C-reactive protein (CRP) is a member of the pentraxin family of proteins and an acute phase reactant. CRP modulates the response to inflammatory stimuli including LPS and C5a. We recently demonstrated that CRP prevents and reverses proteinuria in accelerated nephrotoxic nephritis (NTN). NTN is a model of active inflammatory immune complex-mediated nephritis induced by injection of antiglomerular basement membrane. CRP treatment prevented the induction of NTN in C57BL/6 (B6) mice, increased survival, and reversed ongoing nephritis. Protection was associated with a decrease in IL-1β and chemokines in the kidney and peritoneal cells as measured by quantitative RT-PCR. However, IL-10−/− mice were not protected by CRP either when given before disease onset or when disease activity was maximal. FcγRI−/− mice developed NTN, but were only transiently protected by CRP treatment. This transient protection was abrogated by cobra venom factor depletion of complement from FcγRI−/− mice.
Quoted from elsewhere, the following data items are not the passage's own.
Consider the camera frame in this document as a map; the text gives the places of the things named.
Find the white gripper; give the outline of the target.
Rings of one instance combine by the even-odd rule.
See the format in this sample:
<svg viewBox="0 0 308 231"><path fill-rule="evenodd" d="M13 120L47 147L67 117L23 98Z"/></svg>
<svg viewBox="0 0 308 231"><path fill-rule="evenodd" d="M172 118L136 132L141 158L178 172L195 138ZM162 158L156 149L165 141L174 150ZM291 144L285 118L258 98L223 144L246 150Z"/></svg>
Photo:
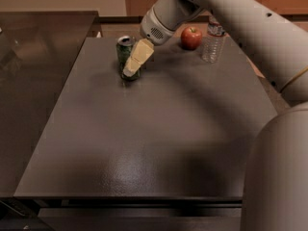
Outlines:
<svg viewBox="0 0 308 231"><path fill-rule="evenodd" d="M203 11L197 0L157 0L141 21L142 39L134 44L122 73L132 77L154 53L154 45L166 43L183 23Z"/></svg>

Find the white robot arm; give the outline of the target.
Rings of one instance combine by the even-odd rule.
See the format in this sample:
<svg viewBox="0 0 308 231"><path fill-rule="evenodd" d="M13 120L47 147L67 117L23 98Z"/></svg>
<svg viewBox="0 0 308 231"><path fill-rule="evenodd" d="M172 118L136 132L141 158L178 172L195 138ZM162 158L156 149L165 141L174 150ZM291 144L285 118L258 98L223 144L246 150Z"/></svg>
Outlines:
<svg viewBox="0 0 308 231"><path fill-rule="evenodd" d="M289 104L258 132L245 164L241 231L308 231L308 34L256 0L157 0L124 65L134 75L183 23L208 11Z"/></svg>

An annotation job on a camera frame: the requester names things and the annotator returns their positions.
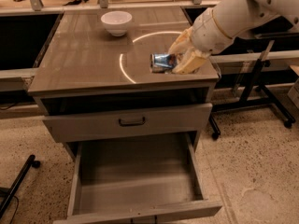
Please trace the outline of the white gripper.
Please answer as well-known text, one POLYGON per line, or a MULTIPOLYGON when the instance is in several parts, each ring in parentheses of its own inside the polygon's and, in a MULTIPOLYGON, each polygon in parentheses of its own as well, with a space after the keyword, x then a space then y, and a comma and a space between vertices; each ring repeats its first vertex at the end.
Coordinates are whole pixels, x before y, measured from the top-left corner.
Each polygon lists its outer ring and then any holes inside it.
POLYGON ((198 16, 192 27, 185 29, 168 50, 177 54, 174 74, 190 74, 201 67, 211 54, 219 54, 233 44, 234 40, 219 27, 213 9, 206 9, 198 16))

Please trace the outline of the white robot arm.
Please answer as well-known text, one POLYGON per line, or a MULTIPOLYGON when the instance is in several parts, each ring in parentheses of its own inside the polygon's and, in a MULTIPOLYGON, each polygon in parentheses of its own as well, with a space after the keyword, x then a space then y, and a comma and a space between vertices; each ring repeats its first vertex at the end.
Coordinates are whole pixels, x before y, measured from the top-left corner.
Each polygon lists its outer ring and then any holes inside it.
POLYGON ((221 0, 199 15, 169 48, 178 64, 174 74, 189 74, 212 54, 231 46, 238 36, 277 18, 299 28, 299 0, 221 0))

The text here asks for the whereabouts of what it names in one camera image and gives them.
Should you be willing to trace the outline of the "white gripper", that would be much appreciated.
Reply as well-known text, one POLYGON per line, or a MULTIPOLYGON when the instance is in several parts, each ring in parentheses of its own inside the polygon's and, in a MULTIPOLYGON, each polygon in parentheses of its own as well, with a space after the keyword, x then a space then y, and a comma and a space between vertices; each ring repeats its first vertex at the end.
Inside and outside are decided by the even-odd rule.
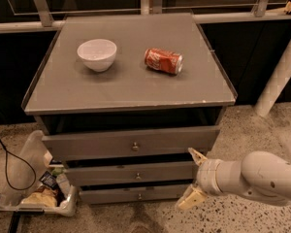
POLYGON ((196 176, 198 185, 191 184, 176 202, 176 207, 183 211, 203 203, 208 198, 208 195, 222 195, 222 191, 216 180, 216 171, 221 160, 207 160, 203 154, 193 148, 189 148, 188 152, 191 154, 194 162, 200 167, 198 168, 196 176))

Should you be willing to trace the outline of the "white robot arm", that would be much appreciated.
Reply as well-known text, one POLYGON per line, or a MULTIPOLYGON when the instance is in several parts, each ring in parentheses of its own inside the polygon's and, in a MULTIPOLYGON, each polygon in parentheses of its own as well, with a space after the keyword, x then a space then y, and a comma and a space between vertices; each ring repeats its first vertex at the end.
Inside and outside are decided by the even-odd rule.
POLYGON ((178 199, 176 207, 189 210, 209 196, 234 194, 274 206, 291 202, 291 163, 265 151, 253 151, 239 161, 208 159, 188 149, 197 165, 195 182, 178 199))

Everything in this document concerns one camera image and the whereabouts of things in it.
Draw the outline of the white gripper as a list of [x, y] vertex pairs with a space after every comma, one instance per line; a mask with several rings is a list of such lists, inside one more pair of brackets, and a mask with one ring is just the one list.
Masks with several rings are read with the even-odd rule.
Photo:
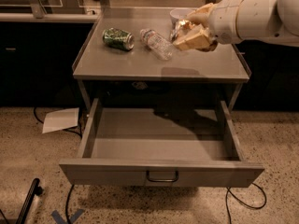
[[198, 49], [208, 52], [213, 51], [218, 42], [240, 43], [242, 39], [238, 35], [236, 22], [243, 1], [221, 0], [217, 4], [205, 4], [189, 13], [185, 19], [201, 25], [196, 25], [192, 29], [179, 29], [173, 45], [179, 50]]

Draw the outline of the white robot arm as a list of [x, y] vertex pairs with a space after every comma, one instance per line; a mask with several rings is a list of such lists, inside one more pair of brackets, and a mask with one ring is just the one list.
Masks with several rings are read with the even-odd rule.
[[192, 27], [174, 40], [180, 50], [211, 51], [219, 44], [246, 40], [299, 44], [299, 0], [221, 0], [197, 8], [185, 20]]

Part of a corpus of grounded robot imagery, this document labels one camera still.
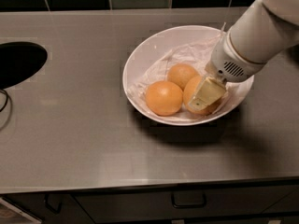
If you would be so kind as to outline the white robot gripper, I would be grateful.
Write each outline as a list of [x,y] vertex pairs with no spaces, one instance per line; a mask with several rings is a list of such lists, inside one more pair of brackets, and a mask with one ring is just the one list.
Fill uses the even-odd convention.
[[237,52],[231,32],[222,34],[205,67],[212,77],[202,77],[188,105],[195,110],[205,109],[226,93],[226,87],[221,82],[244,82],[263,67],[264,63],[248,61]]

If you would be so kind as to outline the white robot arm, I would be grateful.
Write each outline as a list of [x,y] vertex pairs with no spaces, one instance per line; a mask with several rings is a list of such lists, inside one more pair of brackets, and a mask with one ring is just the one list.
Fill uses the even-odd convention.
[[243,82],[284,49],[299,44],[299,0],[255,0],[221,36],[187,107],[198,113]]

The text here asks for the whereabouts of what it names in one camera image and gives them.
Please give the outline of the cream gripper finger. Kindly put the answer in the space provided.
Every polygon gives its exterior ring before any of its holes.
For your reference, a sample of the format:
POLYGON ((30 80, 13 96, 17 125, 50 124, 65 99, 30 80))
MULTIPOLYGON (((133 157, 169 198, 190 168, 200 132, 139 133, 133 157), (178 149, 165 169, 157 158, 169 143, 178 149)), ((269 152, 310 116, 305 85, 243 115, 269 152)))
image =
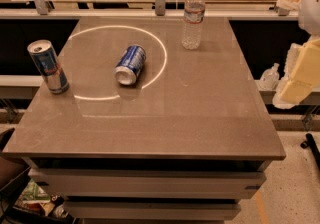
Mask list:
POLYGON ((293 43, 272 103, 276 108, 290 109, 299 105, 319 85, 320 39, 311 38, 303 45, 293 43))

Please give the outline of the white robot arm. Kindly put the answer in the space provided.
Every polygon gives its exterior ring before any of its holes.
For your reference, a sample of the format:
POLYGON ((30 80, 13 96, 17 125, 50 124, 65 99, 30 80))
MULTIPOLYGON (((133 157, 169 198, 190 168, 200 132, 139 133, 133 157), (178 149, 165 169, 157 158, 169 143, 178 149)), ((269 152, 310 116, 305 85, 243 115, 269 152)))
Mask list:
POLYGON ((298 11, 298 25, 310 38, 303 45, 292 43, 287 52, 284 76, 272 104, 290 109, 306 99, 320 85, 320 0, 278 0, 276 5, 298 11))

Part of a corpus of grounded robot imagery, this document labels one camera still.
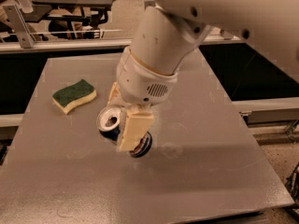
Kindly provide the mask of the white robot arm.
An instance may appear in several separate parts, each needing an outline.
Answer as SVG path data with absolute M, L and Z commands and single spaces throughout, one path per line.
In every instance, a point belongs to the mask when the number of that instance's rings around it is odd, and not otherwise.
M 299 0 L 154 0 L 117 66 L 108 106 L 119 111 L 120 151 L 136 151 L 165 101 L 183 58 L 214 27 L 239 37 L 299 81 Z

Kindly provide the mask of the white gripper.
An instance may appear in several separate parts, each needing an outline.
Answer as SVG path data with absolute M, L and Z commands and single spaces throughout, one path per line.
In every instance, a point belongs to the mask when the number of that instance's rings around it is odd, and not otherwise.
M 129 47 L 125 48 L 117 66 L 117 82 L 112 84 L 107 105 L 122 99 L 131 104 L 121 115 L 118 151 L 133 151 L 154 120 L 150 106 L 164 102 L 178 82 L 178 75 L 164 76 L 141 65 Z

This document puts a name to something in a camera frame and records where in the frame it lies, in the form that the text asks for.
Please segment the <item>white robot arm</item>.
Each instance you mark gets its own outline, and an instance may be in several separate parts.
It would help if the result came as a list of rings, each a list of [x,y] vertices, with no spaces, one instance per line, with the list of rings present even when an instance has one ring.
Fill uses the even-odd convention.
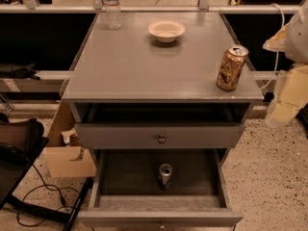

However, complement depletion did not prevent CRP-mediated protection in B6 mice, and CRP was protective in C3−/− mice. The role of macrophages in the protection provided by CRP was tested by treating B6 mice with liposomes containing clodronate. Clodronate-containing liposomes deplete mice of splenic and hepatic macrophages for 5–7 days. Pretreatment of NTN mice with clodronate but not control liposomes completely prevented CRP-mediated protection. These studies suggest that CRP mediates protection from NTN through the induction of IL-10 and that macrophages are required. In addition, FcγRI plays an important role but is not the sole mediator of CRP-mediated protection.